She can always cry later, when she’s alone in her room, and in no urgent need of leaving it again soon, afterwards.

*****

Her ears are still ringing from the explosion. It’s hours since the blast, hours since she left a message for Master Kenobi, hours since the Senate meeting and Milady (shaking her head with disgust at the shouting and lack of civility emanating from the huge gallery before them, bitterly telling Dormé, “This is exactly why Count Dooku was able to convince so many systems to secede,” before proceeding to frighten half of those shouting Senators into silence with her mere appearance, just minutes after the formal announcement of her “death” in the bombing, and then sparking an even more violently frenzied screaming babble of argument), in magnificent form and a towering fury, shouting down the squabbling Senators (“Wake up, Senators – you must wake up!”), only to find herself having to accept the fact that the talks and the voting on the proposal would be delayed until the following day, hours since the Supreme Chancellor issued an invitation to discuss the attack and the Senator’s safety for the following morning, prior to the rescheduled Senate meeting, and they returned to Milady’s apartments, Padmé to curl up in the shower and weep in private and Dormé to find a frantic message from a wild-eyed Anakin, demanding to know if she’s alright, and a terse message from Master Kenobi waiting for her, Obi-Wan’s eyes hard and oddly gray, despite the eerie blue of the hologram, grimly promising, “I will take care of this. Thank you for the warning. My condolences on your losses.”
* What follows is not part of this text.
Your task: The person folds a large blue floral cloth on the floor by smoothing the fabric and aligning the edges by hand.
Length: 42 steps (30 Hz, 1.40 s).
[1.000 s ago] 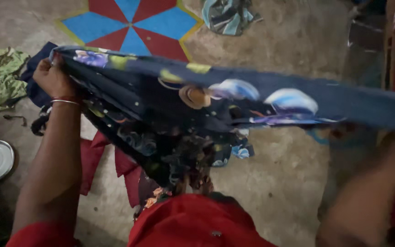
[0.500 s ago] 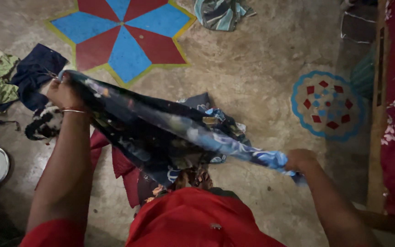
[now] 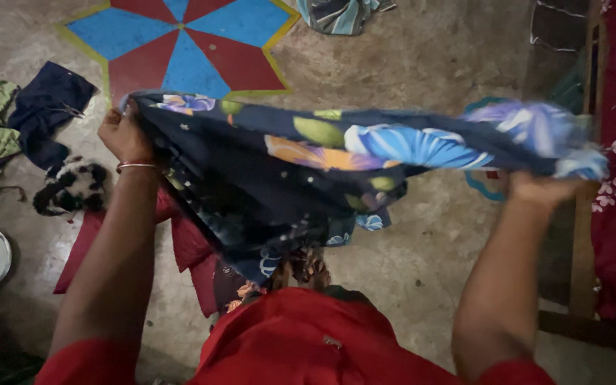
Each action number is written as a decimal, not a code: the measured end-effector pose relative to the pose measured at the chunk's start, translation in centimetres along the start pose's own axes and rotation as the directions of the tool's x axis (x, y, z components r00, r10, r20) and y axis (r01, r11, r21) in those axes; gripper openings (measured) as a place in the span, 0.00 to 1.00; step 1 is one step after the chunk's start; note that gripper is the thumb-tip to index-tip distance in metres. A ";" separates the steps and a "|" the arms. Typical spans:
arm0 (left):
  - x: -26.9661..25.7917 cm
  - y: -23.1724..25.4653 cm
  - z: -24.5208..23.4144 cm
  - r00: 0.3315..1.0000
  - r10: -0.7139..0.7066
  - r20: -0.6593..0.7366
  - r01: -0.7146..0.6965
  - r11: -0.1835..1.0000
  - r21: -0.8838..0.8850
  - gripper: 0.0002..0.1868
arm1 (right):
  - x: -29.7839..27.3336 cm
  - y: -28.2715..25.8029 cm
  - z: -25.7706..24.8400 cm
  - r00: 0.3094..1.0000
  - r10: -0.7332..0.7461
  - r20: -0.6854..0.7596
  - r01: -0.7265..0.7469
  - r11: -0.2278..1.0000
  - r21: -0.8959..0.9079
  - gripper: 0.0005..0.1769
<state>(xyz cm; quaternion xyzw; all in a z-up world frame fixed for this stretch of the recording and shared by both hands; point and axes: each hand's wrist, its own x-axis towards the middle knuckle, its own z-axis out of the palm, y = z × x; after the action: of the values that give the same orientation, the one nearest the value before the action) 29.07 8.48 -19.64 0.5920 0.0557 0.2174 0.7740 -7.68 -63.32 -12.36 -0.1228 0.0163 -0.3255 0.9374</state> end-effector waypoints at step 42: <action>-28.5 8.8 2.2 0.155 -0.623 0.767 -0.293 0.712 0.638 0.30 | -23.2 30.8 6.6 0.552 0.820 -0.148 0.275 -0.347 -0.897 0.25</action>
<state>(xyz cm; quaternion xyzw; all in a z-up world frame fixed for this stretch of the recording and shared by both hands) 1.84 -3.18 -15.56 0.8063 -0.3058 -0.3473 0.3685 -6.56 -24.31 -14.53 -0.8799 -0.0445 0.2002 0.4286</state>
My condolences on your losses. She shatters, that easily, and sobs like her world truly has ended, a brief flickering wish for Anakin’s presence (for his large hands on her shoulders, his strong arms around her, anchoring her, reminding her of where and who she is, and that she is alive and she has her duty, still) reminding her that she needs to comm him, to let him know she was not physically injured (or at least not injured badly enough to deserve any real notice) in the attack, and probably sooner rather than later, or else he’ll get himself into a galaxy of trouble trying to sneak out of the Temple and into Milady’s apartments, trying to find it out for himself.
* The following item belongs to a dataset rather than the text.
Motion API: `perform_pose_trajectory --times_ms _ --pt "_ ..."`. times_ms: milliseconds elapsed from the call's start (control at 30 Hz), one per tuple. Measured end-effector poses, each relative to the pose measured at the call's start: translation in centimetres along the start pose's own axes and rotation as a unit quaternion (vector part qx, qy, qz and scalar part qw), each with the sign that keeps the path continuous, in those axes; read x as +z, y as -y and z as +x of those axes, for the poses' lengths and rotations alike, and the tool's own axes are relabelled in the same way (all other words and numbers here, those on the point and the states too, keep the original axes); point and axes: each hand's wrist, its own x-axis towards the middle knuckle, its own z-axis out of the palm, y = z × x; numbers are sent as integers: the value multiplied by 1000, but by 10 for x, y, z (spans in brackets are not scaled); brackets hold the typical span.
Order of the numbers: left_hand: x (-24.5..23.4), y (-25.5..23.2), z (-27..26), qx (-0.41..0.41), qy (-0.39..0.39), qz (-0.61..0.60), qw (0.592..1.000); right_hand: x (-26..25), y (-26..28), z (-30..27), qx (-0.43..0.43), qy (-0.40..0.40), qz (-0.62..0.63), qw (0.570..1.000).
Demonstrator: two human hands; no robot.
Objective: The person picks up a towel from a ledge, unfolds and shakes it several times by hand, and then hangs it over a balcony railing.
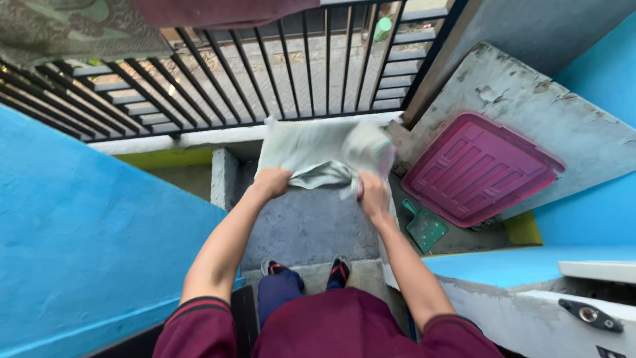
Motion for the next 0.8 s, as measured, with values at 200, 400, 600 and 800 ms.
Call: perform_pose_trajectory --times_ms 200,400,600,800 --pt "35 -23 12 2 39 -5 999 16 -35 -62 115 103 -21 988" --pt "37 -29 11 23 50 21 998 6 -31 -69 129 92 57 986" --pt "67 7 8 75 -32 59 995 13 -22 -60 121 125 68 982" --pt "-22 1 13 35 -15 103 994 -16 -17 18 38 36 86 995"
It is nearly three hours later – she’s cried and she’s raged and she’s gone to fetch Padmé from the showers and they’ve curled together on the cool tile and sobbed like babies, until their eyes hurt so much from the shedding of tears that they finally manage to pick themselves up and make the motions of going about the process of getting on with living, with Padmé retiring to her suite to comm Sabé and Dormé changing out of her rather damp gown into a loosely comfortable sleeveless grey dress (with pink lace trim) and grey and white floral patterned sheer overdress before heading back out of her rooms to fetch herself some bracing stimcaf before she attempts to tackle anything else – and she’s just had a long talk with the girls under her care (not enough, not nearly enough to keep Milady safe, not without help from Master Kenobi) and Dormé is still telling herself she needs to comm Anakin as she staggers tiredly back into her rooms when the holocomm chimes and she finds herself gazing blearily at Anakin’s worried face.

“Stars be praised, you /are alright. Obi-Wan said that you were, but I worried, when you didn’t respond.”/

Her voice wavers, comes out higher than she’s expecting it to, surprises her with threadiness. “I’m sorry. It’s been a long day.”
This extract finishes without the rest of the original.